The angle is not exaggerated in this photograph: Pittsburgh streetcars really do have to climb absurd grades like this. This is one of the small number of remaining streetcar safety islands in the city. Behind it is a tiny Central American restaurant with a reputation for excellent food; it inhabits a little building in the Spanish Mission style, which seems appropriate.

Beechview Community Center

A commercial building like a thousand others in the city, but nicely restored, with attractively varied brickwork and a subtle polychrome scheme to pick out the details of the trim. Because old Pa Pitt happened to be out for a walk in the neighborhood, we get to see it from all angles.

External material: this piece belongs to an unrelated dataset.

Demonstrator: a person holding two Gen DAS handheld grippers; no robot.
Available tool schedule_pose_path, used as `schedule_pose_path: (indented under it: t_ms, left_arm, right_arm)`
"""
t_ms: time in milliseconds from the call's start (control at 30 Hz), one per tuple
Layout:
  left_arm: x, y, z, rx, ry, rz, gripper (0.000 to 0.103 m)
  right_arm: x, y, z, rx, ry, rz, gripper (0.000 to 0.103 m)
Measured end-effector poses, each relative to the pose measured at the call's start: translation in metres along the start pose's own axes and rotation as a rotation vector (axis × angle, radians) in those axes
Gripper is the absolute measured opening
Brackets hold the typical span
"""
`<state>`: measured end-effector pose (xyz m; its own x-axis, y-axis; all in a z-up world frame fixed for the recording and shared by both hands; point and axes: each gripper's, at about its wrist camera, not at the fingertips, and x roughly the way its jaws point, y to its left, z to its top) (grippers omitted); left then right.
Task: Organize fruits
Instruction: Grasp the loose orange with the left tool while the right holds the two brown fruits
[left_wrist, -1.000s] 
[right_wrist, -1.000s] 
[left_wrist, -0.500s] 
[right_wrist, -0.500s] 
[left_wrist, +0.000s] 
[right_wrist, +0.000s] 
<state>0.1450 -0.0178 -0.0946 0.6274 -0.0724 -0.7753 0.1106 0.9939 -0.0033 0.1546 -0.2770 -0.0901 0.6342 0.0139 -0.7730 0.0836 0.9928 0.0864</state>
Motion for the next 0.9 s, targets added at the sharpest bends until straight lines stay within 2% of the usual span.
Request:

In most cities you can ask how many floors a building is and get a reasonable answer. In Pittsburgh, that’s a complicated question.

Red Line Car Stopping at Hampshire

A friend from Beechview was complaining that no one believes streetcars still run in Pittsburgh. Pittsburghers from between the rivers know there’s a subway, but they seem entirely unaware that the subway fans out into various lines that meander through the city neighborhoods south of the Monongahela and far out into the South Hills. The next time you run into a doubter, you may offer this photographic proof that streetcars (as people in Beechview still call them) still run on the street in Pittsburgh. This is a Red Line car stopping at the outbound Hampshire stop in Beechview, and then continuing around the bend past the Beechview Community Center.

Belasco Safety Island, Beechview

Belasco stop, Beechview

A passenger waits for a Red Line car on the Belasco safety island on Broadway, the main street of the Beechview neighborhood. His wait will not be long.

This 4200-series car rolled up seconds after the earlier picture was taken.

Pittsburgh used to be full of safety islands like these; wherever there was a broad street, the streetcars usually ran in the middle of it, avoiding the chaos of parking and double-parking along the edges. Broadway is the only street that has kept its safety islands, since elsewhere the streetcars mostly have their own right-of-way. (Warrington Avenue, used by the Brown Line when it is active, is narrow enough that passengers board from the curb.) There are three stops along the street trackage in Beechview; two others were eliminated a few years ago. Now Belasco is scheduled to be replaced with a platform-level station, which will be a boon to handicapped riders in Beechview. That will leave only the safety islands at Shiras and the single safety island at Hampshire (outbound passengers there board from the curb).

Above we can see the inbound safety island on the left. Behind the outbound stop, incidentally, is a typical Pittsburgh cliff house: a house whose street entrance is on the top floor, with the rest of the house clinging to a steep slope down from the street.